In the past five years, Tim Chapman has seen more and more adolescents and young adults come through his doors at a California treatment facility. Nearly 40 percent of individuals receiving rehab are doing so because of their addiction to prescription drugs, Chapman says.

But why are so many young people getting hooked on prescription drugs? Many are just trying to get by and cope with the many difficulties with their peers at school to abuse at home.

Chapman says that because the prescription drugs are so readily prescribed by physicians, children are getting their hands on them with little difficulty. The kids are also raiding their parents’ medicine cabinets.

There are some simple steps parents can take to prevent the problem.
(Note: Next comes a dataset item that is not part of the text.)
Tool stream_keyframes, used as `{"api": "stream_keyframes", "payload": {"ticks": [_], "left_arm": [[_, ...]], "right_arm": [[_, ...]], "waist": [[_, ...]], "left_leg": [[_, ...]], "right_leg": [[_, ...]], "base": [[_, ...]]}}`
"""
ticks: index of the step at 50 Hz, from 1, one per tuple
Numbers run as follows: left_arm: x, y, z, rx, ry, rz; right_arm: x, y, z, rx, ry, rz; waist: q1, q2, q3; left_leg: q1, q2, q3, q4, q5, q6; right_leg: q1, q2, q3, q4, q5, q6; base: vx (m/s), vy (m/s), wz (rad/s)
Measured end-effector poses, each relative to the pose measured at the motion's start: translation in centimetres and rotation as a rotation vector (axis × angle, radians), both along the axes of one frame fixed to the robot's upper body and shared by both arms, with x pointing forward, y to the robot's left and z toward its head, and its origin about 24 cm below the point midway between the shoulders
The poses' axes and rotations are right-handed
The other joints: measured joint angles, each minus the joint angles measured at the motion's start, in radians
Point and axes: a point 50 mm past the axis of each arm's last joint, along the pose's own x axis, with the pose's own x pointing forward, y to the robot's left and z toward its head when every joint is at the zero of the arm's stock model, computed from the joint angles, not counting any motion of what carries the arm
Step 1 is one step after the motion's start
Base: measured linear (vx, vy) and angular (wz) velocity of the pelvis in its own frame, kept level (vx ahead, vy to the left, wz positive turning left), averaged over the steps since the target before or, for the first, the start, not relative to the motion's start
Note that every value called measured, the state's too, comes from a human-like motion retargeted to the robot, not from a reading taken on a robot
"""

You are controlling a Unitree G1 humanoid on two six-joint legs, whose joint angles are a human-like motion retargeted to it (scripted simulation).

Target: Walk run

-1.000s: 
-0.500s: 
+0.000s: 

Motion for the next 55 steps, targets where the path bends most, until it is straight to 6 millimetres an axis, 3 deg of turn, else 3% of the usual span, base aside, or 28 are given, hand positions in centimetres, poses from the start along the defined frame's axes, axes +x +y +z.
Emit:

Locking up prescription drugs, discarding unused or expired drugs and talking to children can be very effective.

Painkillers, sedatives and depressants are the most abused prescription drugs, according to the NIDA. The biggest problem is the accessibility of these drugs. The United States Centers for Disease Control and Prevention stated that in 2010 there were enough prescription drugs prescribed to treat every adult for an entire month.

The potential for addiction is underestimated, too, if they aren’t stealing the drugs their being prescribed to them. Dr. Bruce Goldman says that young people are often prescribed painkillers in relation to sports injuries.

The director of Substance Abuse Services at Zucker Hillside Hospital of the North Shore Health System believes it’s easy to develop a tolerance and become addicted. It can all happen very fast.